From Alex Nussbaum @ Bloomberg News:
UnitedHealth Group Inc., the biggest U.S. health insurer by sales, raised its full-year profit forecast after increased enrollments and lower-than-projected medical costs lifted second-quarter earnings 30 percent.
The insurer forecast 2010 profit of $3.40 to $3.60 a share compared with a previous projection of $3.15 to $3.35, citing growth in sales or membership for all business units. Net income rose to $1.12 billion, or 99 cents a share, for the quarter, from $859 million, or 73 cents, a year earlier, the company said today. The earnings and forecast topped estimates.
Chief Executive Officer Stephen Hemsley boosted enrollment in Medicare Advantage, the U.S.-backed program for the elderly. Weakness in the economic recovery in the U.S. also helped, by keeping people away from doctors and hospitals, said Jason Gurda, a Leerink Swann & Co. analyst in New York. UnitedHealth did better than expected for commercial enrollment, taking business from rival insurers, he said.
“If the consumers are tapped out and not getting as many elected procedures and pushing off care, that’s ultimately better for UnitedHealth,” Gurda said in a telephone interview. “As long as the job market and consumer confidence remain soft, hospital volumes and physician visits are likely to remain soft as well.”
The company, based in Minnetonka, Minnesota, raised its 2010 revenue forecast by $1 billion, to $93 billion. Sixteen analysts surveyed by Bloomberg had estimated $92.2 billion, on average, and $3.32 a share in annual earnings.
UnitedHealth gained 1 cent to $30.83 at 4 p.m. in New York Stock Exchange composite trading. The company’s shares climbed 24 percent in the past 12 months.
Investors may worry that the earnings results will prompt government to impose stricter rules on the industry, said Matthew Borsch, a Goldman Sachs Group Inc. analyst in New York, in a note to clients today.
The health-care law passed in March requires insurers to spend at least 80 percent of the premiums they collect on members’ medical care and gives states more money to scrutinize “unreasonable” rate increases. State and federal regulators are writing regulations to implement those provisions, Borsch said.
“With criticism of the industry still intense and reform regulations not finalized, market reaction may be mixed” to UnitedHealth’s numbers, he said.
Second-quarter revenue rose 7.4 percent to $23.3 billion, the company said. That included increased sales in UnitedHealth’s Prescription Solutions unit, which manages drug- benefits for employers, and Ingenix, which analyzes health costs to hospitals, employers and insurance companies.
The insurer sees health-services businesses as ripe for growth under the new legislation because the overhaul puts a premium on businesses that figure out ways to contain medical costs, Hemsley said on a conference call with analysts today. UnitedHealth announced the creation of a unit to invest in such programs, including startups outside the company.

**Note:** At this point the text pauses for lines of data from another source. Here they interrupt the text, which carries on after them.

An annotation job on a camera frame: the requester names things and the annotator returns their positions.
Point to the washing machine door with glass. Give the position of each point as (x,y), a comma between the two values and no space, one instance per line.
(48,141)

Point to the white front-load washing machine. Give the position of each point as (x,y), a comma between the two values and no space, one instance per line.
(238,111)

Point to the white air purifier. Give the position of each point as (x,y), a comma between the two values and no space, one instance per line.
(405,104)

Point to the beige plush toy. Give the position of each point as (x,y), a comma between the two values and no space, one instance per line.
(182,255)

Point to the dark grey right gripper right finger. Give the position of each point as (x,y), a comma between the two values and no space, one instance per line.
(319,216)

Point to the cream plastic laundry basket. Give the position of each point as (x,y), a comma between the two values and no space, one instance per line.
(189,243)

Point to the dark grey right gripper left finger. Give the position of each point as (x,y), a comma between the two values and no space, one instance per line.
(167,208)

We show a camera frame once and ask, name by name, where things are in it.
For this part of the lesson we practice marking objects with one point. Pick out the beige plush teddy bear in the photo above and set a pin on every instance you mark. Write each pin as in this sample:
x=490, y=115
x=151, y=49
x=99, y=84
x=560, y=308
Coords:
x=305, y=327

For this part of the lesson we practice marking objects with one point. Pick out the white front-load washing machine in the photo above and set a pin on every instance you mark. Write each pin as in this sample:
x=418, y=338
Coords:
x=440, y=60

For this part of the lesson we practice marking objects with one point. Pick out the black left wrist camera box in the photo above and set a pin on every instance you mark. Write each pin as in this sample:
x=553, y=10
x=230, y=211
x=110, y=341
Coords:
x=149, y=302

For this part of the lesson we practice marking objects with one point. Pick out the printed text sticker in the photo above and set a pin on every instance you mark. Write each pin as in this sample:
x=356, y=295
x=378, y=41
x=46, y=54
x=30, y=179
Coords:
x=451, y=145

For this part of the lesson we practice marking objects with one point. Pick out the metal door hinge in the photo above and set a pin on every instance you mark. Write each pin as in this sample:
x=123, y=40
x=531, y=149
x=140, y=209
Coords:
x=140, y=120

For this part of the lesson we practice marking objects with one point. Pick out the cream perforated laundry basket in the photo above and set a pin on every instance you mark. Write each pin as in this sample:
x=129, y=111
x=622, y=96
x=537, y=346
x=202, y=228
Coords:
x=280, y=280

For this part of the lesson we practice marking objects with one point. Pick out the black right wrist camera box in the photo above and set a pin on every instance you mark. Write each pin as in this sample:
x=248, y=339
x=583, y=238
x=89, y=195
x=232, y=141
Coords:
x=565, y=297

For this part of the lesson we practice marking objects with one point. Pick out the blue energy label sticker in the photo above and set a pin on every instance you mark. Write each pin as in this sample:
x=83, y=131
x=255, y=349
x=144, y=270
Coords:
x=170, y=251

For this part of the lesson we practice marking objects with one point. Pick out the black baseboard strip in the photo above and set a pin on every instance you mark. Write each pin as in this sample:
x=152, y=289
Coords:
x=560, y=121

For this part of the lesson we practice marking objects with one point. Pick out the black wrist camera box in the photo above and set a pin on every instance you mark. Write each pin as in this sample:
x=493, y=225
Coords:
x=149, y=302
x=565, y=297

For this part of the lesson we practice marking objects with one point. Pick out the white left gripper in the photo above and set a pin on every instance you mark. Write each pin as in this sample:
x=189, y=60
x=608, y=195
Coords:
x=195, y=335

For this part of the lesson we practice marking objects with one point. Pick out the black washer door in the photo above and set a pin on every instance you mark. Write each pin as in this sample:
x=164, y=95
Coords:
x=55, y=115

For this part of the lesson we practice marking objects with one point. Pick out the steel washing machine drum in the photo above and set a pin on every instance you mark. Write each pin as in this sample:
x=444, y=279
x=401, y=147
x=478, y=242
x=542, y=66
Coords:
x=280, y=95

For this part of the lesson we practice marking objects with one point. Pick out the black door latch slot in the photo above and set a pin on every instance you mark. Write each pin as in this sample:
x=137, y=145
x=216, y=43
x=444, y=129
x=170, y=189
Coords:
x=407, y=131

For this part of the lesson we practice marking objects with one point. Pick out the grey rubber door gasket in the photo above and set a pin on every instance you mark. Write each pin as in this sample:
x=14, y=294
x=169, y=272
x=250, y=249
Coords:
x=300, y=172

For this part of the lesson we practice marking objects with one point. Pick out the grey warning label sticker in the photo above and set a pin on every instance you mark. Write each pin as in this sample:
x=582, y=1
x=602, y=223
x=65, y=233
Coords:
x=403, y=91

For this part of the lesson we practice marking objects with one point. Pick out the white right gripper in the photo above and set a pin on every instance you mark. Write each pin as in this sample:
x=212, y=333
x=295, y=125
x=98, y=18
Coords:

“Health-care reform has put a new kind of dynamic into the marketplace around affordability and the need to modernize and simplify” medical care, Hemsley said. “We’re pretty positive as to what the prospects could be.”
Enrollment in UnitedHealth’s medical-benefit plans increased to 32.5 million, from 32.1 million. Membership in Medicare Advantage policies climbed 17 percent while Medicaid enrollment rose 14 percent, the company said. Medicaid is a federal and state program for the poor.
UnitedHealth said it spent 81.5 percent of the premiums it collected for the quarter on medical care, down from 83.6 percent a year earlier.